Retype all of the data that follows, line for line.

(Data block begins)

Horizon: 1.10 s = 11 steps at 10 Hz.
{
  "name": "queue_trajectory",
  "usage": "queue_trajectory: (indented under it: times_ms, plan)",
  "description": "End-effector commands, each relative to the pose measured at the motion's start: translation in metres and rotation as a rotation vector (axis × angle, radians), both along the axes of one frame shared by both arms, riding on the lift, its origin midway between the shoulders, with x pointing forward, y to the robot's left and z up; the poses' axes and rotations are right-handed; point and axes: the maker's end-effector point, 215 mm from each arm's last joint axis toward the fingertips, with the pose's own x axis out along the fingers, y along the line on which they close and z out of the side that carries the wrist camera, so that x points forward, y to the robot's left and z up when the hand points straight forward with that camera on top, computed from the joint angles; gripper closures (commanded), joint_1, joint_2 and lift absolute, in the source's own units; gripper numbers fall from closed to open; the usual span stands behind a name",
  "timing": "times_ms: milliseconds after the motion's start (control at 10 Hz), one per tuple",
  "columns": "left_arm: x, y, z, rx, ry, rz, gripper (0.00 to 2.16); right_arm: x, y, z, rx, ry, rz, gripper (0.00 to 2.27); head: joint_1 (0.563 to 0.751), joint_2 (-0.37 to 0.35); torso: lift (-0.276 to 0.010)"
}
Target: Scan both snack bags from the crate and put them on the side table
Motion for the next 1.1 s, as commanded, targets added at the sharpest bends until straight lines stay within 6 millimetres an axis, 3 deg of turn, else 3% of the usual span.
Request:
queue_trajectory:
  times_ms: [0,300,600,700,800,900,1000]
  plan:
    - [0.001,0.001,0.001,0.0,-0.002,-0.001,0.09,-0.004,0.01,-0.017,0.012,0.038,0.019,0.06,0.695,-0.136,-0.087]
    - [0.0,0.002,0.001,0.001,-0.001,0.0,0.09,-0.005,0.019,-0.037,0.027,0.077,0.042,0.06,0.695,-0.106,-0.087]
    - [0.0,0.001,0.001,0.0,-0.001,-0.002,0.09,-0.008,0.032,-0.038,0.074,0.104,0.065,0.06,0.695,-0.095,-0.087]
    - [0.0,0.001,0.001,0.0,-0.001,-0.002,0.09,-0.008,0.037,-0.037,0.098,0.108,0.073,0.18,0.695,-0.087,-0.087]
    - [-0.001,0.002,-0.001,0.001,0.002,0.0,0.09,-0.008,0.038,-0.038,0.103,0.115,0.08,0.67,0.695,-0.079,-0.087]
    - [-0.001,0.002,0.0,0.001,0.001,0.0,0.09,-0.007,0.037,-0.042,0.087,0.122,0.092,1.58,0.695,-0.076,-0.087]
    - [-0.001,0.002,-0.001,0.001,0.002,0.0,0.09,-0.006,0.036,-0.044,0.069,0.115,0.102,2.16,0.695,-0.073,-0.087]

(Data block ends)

* _Your response_:
Horizon: 1.10 s = 11 steps at 10 Hz.
{
  "name": "queue_trajectory",
  "usage": "queue_trajectory: (indented under it: times_ms, plan)",
  "description": "End-effector commands, each relative to the pose measured at the motion's start: translation in metres and rotation as a rotation vector (axis × angle, radians), both along the axes of one frame shared by both arms, riding on the lift, its origin midway between the shoulders, with x pointing forward, y to the robot's left and z up; the poses' axes and rotations are right-handed; point and axes: the maker's end-effector point, 215 mm from each arm's last joint axis toward the fingertips, with the pose's own x axis out along the fingers, y along the line on which they close and z out of the side that carries the wrist camera, so that x points forward, y to the robot's left and z up when the hand points straight forward with that camera on top, computed from the joint angles; gripper closures (commanded), joint_1, joint_2 and lift absolute, in the source's own units; gripper numbers fall from closed to open; the usual span stands behind a name",
  "timing": "times_ms: milliseconds after the motion's start (control at 10 Hz), one per tuple",
  "columns": "left_arm: x, y, z, rx, ry, rz, gripper (0.00 to 2.16); right_arm: x, y, z, rx, ry, rz, gripper (0.00 to 2.27); head: joint_1 (0.563 to 0.751), joint_2 (-0.37 to 0.35); torso: lift (-0.276 to 0.010)"
}
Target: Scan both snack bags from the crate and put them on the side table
Motion for the next 1.1 s, as commanded, targets added at the sharpest bends until straight lines stay within 6 millimetres an axis, 3 deg of turn, else 3% of the usual span.
Request:
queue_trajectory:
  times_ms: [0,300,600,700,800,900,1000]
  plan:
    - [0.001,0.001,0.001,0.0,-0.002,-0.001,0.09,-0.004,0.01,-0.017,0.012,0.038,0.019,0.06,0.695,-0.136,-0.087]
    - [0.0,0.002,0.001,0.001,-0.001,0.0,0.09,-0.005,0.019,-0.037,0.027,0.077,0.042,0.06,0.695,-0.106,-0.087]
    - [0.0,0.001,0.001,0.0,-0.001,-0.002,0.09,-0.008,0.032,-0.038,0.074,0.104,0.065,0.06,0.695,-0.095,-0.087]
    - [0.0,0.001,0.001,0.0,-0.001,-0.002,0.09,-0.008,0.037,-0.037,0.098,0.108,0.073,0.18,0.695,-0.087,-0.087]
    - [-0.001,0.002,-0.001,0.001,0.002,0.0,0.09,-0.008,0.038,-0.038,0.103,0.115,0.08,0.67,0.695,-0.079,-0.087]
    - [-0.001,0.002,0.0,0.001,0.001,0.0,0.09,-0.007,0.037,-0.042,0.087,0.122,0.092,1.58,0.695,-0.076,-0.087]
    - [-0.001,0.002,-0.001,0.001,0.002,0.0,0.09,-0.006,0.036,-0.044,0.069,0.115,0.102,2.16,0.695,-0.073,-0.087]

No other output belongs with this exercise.